U.S. Pat. No. 3,421,413 to Adams et al describes a sliding vane pump in which hydraulic pressure is applied to each vane in order to maintain the vanes in optimum engagement with a cam surface that encircles the rotor which carries the vanes. This patent is directed towards ensuring that the vanes remain in optimum contact with the encircling cam.
U.S. Pat. No. 3,586,466 to Erickson describes a rotary hydraulic motor having a slotted rotor and a movable vane located in each slot. The rotor is journalled in a chamber that defines three circumferentially spaced crescent-shaped pressure chamber sections. The hydraulic motor includes a valve control means and associated passages to be able to selectively control the flow of pressurised fluid to the pressure chamber sections. This allows pressurised fluid to be supplied to one, two or all three pressure chamber sections. When pressurised fluid is delivered to all three pressure chamber sections, low speed, high torque operation occurs. When pressurised fluid is delivered to two pressure chamber sections, higher speed but lower torque operation occurs. When pressurised fluid is delivered to only one pressure chamber section, even higher speed but lower torque operation of the motor occurs.
The hydraulic motor of Erickson also includes an arrangement of passages that allow pressurised fluid to impart radially outward movement to the vanes adjacent the inlet passages to the pressurized chamber sections and to impart radially inward movement to the vanes adjacent the outlet passages of the pressurized chamber sections. Thus, each vane is fluid pressure urged radially outwardly into sealing engagement with the concavity or concave surface of each pressurized chamber section during initial movement of the vane circumferentially across the pressurize chamber section, the vane being moved radially inwardly by fluid pressure at the circumferentially opposite end of the pressurized chamber section, to reduce the frictional load between each vane and the inner peripheral surface portions of the chamber at areas wherein there is little or no circumferential pressure applied to the vanes (see column 4, lines 55 to 72).

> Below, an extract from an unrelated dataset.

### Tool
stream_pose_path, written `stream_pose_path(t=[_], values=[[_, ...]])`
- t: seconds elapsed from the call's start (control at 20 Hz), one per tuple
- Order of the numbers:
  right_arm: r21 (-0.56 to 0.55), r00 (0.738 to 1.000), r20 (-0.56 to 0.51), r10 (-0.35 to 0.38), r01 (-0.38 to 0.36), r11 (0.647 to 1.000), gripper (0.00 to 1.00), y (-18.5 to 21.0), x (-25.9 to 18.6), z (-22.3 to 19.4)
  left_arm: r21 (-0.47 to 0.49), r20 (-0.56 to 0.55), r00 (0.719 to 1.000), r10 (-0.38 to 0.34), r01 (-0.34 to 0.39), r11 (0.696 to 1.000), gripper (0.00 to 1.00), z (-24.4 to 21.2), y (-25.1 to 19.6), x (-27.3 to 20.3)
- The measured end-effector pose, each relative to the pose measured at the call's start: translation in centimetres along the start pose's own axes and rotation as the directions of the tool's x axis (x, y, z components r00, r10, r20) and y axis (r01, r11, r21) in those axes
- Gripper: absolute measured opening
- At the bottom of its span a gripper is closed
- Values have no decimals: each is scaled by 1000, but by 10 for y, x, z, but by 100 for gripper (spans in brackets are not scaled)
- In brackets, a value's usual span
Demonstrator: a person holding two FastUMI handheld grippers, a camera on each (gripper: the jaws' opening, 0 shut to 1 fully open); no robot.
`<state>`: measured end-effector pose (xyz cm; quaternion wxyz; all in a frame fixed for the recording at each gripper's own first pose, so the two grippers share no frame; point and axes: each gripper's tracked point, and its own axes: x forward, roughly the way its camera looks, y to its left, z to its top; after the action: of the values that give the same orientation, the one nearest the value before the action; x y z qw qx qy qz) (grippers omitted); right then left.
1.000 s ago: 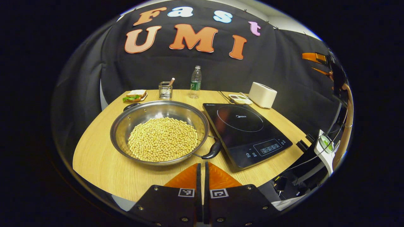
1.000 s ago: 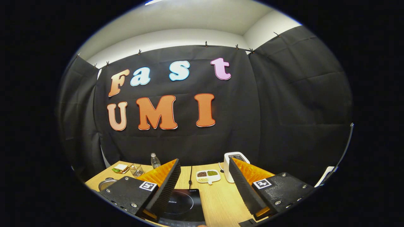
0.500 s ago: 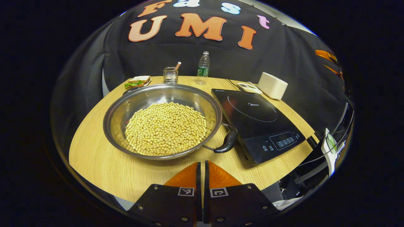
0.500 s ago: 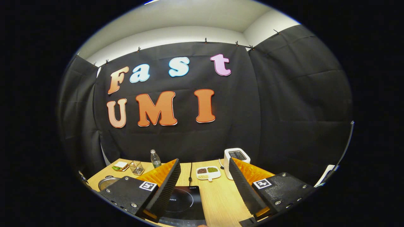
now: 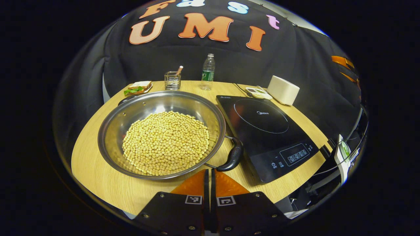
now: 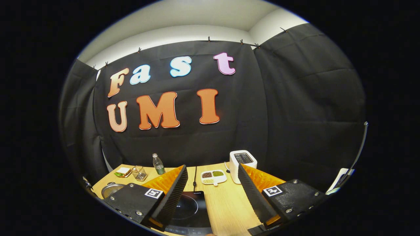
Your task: First push the handle of the pot to place it horizontally, then grasp the pot with both hands and set it on the induction cooktop.
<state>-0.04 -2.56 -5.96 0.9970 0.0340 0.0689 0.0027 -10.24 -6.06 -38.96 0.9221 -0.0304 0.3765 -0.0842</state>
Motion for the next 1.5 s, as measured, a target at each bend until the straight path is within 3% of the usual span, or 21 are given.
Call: stream_pose_path(t=[0.1, 0.2, 0.8, 0.85, 0.9, 1.5], values=[[-2, 1000, -1, -2, 2, 1000, 100, -1, 2, -2, 7, 7, 1000, -12, 12, 1000, 1, 6, -7, 5], [-16, 1000, 0, -5, 5, 1000, 95, -3, 3, -3, 9, 8, 1000, -17, 16, 1000, 1, 11, -10, 12], [-77, 999, 47, -26, 29, 997, 95, -11, -3, 11, -17, 10, 999, -43, 43, 999, 1, 30, -21, 42], [-79, 998, 49, -26, 30, 996, 100, -12, -4, 11, -19, 10, 999, -46, 46, 999, 1, 32, -22, 44], [-82, 998, 50, -27, 31, 996, 95, -11, -3, 11, -24, 8, 999, -52, 52, 998, 1, 33, -23, 47], [-99, 998, 47, -37, 42, 994, 95, -19, -1, 6, -49, 5, 996, -88, 88, 995, 1, 58, -38, 76]])
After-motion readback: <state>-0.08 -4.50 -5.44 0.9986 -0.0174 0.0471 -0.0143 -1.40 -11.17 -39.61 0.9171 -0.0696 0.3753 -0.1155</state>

The entire contents of U.S. Pat. No. 3,421,413 and U.S. Pat. No. 3,586,466 are expressly incorporated herein by cross reference.

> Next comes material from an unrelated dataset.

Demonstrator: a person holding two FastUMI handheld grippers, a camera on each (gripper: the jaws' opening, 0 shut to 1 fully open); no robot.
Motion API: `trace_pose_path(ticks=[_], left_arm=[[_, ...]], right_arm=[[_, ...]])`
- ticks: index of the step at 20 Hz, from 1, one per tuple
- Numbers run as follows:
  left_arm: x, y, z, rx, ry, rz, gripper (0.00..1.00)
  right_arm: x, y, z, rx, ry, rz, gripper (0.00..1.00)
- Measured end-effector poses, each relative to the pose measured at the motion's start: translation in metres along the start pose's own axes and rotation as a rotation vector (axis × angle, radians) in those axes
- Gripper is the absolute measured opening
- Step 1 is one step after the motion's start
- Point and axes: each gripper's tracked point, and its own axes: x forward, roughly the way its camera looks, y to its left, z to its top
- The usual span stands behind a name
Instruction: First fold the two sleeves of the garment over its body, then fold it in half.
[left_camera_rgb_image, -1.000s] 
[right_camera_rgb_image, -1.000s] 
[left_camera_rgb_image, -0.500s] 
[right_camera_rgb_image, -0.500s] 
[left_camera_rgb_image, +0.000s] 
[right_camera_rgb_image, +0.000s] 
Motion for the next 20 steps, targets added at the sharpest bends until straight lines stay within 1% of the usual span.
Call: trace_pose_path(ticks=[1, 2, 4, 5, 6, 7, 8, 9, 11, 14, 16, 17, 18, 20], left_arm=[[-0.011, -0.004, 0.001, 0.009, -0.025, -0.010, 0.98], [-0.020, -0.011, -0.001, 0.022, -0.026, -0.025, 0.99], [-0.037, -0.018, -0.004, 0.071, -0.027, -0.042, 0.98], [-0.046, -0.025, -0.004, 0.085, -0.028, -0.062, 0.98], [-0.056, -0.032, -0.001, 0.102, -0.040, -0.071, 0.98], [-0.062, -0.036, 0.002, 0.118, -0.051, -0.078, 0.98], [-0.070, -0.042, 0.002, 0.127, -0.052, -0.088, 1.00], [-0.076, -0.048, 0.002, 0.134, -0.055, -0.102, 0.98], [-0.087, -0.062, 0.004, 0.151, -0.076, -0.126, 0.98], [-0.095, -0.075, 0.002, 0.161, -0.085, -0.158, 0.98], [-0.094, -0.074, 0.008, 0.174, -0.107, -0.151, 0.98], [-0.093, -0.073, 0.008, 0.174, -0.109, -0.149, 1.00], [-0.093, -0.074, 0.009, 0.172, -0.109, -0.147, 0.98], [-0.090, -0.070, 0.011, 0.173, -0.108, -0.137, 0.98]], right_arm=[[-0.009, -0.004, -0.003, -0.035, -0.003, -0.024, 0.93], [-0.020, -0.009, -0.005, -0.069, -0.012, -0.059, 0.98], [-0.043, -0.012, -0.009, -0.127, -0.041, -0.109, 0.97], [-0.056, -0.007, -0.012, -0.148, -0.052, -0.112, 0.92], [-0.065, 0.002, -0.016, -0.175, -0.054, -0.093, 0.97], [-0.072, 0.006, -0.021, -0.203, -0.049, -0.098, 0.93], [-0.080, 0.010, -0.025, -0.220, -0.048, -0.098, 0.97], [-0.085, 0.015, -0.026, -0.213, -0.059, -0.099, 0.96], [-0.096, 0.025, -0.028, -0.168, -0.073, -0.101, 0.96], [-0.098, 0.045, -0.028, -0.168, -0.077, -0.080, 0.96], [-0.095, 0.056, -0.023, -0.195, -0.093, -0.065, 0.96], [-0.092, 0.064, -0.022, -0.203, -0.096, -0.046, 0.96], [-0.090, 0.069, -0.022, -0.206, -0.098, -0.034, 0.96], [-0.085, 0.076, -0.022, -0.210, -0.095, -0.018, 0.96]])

It is therefore an object of the present invention to provide a hydraulic machine that overcomes or minimises at least one of the problems referred to above, or to provide the public with a useful or commercial choice.
According to a first aspect, the present invention provides a hydraulic machine having:
a body having a chamber,
an inlet for introducing hydraulic fluid into the chamber,
an outlet through which hydraulic fluid leaves the chamber,
a rotor rotatable within the chamber,
the chamber and the rotor being shaped to define one or more rise, fall and dwell regions between walls of the chamber and the rotor,
a shaft extending from the rotor,
the rotor having a plurality of slots,
a plurality of vanes located such that each slot of the rotor has a vane located therein,
each vane being movable between a retracted position and an extended position wherein in the retracted position, the vane is unable to work the hydraulic fluid introduced into the chamber and in the extended position the vane is able to work the hydraulic fluid introduced into the chamber, and
vane retaining means being selectively actuable such that, when activated, the vane retaining means retains the vanes in the retracted position.
Preferably, the hydraulic machine further comprises an under vane passage for selectively receiving pressurised hydraulic fluid to facilitate moving the vanes located in a dwell region from the retracted position to the extended position. Although the vanes of a hydraulic pump are likely to automatically move from the retracted position to the extended position as they enter a rise region after inactivation of the vane retaining means, use of an under vane passage to supply pressurised hydraulic fluid to under the vanes will assist in this movement and also minimise the likelihood of a vane sticking in the retracted position. For hydraulic motors, inclusion of under vane passages can be used to actively drive the vanes to the extended position. Conventional hydraulic motors use springs to drive the vanes to the extended position. The under vane passages can either complement or replace such springs.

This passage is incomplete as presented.